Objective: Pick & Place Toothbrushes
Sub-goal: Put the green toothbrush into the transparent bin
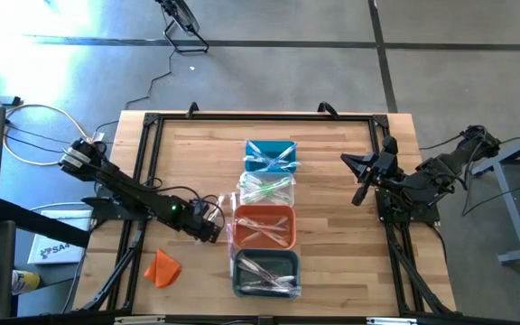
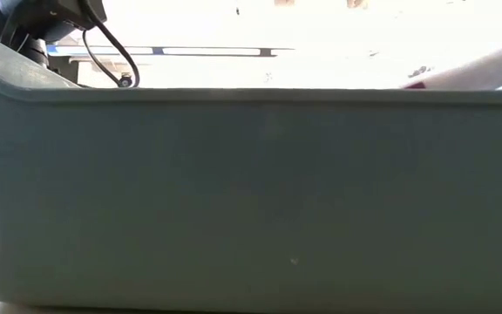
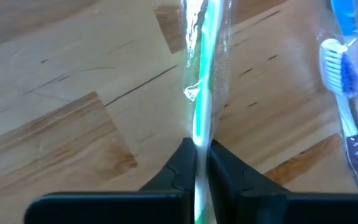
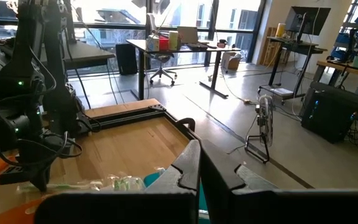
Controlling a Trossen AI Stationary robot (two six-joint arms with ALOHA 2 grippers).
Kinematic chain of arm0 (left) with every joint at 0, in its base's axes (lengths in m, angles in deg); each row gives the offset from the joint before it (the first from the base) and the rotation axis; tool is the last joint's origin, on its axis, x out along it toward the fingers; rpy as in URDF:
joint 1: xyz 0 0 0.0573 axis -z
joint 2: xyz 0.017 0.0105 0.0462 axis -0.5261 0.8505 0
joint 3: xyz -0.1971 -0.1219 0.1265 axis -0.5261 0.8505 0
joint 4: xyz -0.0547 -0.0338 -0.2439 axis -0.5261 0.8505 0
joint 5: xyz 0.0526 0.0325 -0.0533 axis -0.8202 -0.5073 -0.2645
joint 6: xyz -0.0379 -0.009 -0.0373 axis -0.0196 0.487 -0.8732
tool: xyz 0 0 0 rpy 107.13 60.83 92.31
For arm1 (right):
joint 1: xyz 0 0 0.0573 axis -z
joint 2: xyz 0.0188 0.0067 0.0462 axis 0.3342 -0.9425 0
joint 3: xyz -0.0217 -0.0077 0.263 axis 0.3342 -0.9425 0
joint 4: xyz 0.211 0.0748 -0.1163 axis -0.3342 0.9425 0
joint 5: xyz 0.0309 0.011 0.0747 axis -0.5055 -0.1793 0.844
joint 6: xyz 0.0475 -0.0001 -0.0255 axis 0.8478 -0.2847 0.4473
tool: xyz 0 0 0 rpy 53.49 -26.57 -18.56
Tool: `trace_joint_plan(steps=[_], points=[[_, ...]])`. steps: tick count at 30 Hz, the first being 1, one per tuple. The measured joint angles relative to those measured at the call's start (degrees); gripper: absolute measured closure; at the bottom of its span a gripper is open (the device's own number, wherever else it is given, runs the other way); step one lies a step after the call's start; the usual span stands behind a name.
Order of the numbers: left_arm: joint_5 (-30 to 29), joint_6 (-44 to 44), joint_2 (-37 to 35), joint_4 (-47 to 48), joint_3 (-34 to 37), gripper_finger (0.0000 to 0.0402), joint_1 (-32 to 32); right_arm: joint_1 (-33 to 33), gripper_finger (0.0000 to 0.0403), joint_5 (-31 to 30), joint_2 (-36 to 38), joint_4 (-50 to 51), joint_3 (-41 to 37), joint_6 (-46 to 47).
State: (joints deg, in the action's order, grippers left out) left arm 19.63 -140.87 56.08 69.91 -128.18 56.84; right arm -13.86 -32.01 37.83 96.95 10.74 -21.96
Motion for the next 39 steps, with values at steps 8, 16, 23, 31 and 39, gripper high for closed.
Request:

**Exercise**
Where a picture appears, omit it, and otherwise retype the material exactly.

**Your response**
Objective: Pick & Place Toothbrushes
Sub-goal: Put the green toothbrush into the transparent bin
Controlling a Trossen AI Stationary robot (two six-joint arms with ALOHA 2 grippers).
Kinematic chain of arm0 (left) with every joint at 0, in its base's axes (lengths in m, angles in deg); each row gives the offset from the joint before it (the first from the base) and the rotation axis; tool is the last joint's origin, on its axis, x out along it toward the fingers; rpy as in URDF:
joint 1: xyz 0 0 0.0573 axis -z
joint 2: xyz 0.017 0.0105 0.0462 axis -0.5261 0.8505 0
joint 3: xyz -0.1971 -0.1219 0.1265 axis -0.5261 0.8505 0
joint 4: xyz -0.0547 -0.0338 -0.2439 axis -0.5261 0.8505 0
joint 5: xyz 0.0526 0.0325 -0.0533 axis -0.8202 -0.5073 -0.2645
joint 6: xyz -0.0379 -0.009 -0.0373 axis -0.0196 0.487 -0.8732
tool: xyz 0 0 0 rpy 107.13 60.83 92.31
For arm1 (right):
joint 1: xyz 0 0 0.0573 axis -z
joint 2: xyz 0.0188 0.0067 0.0462 axis 0.3342 -0.9425 0
joint 3: xyz -0.0217 -0.0077 0.263 axis 0.3342 -0.9425 0
joint 4: xyz 0.211 0.0748 -0.1163 axis -0.3342 0.9425 0
joint 5: xyz 0.0309 0.011 0.0747 axis -0.5055 -0.1793 0.844
joint 6: xyz 0.0475 -0.0001 -0.0255 axis 0.8478 -0.2847 0.4473
tool: xyz 0 0 0 rpy 53.49 -26.57 -18.56
Tool: `trace_joint_plan(steps=[_], points=[[_, ...]])`. steps: tick count at 30 Hz, the first being 1, one per tuple. The measured joint angles relative to those measured at the call's start (degrees); gripper: absolute measured closure; at the bottom of its span a gripper is open (the device's own number, wherever else it is given, runs the other way); step one lies a step after the call's start; the usual span stands behind a name.
Order of the numbers: left_arm: joint_5 (-30 to 29), joint_6 (-44 to 44), joint_2 (-37 to 35), joint_4 (-47 to 48), joint_3 (-34 to 37), gripper_finger (0.0000 to 0.0402), joint_1 (-32 to 32); right_arm: joint_1 (-33 to 33), gripper_finger (0.0000 to 0.0403), joint_5 (-31 to 30), joint_2 (-36 to 38), joint_4 (-50 to 51), joint_3 (-41 to 37), joint_6 (-46 to 47).
State: (joints deg, in the action's order, grippers left out) left arm 19.63 -140.87 56.08 69.91 -128.18 56.84; right arm -13.86 -32.01 37.83 96.95 10.74 -21.96
Motion for the next 39 steps, with values at steps 8, 16, 23, 31 and 39, gripper high for closed.
Request:

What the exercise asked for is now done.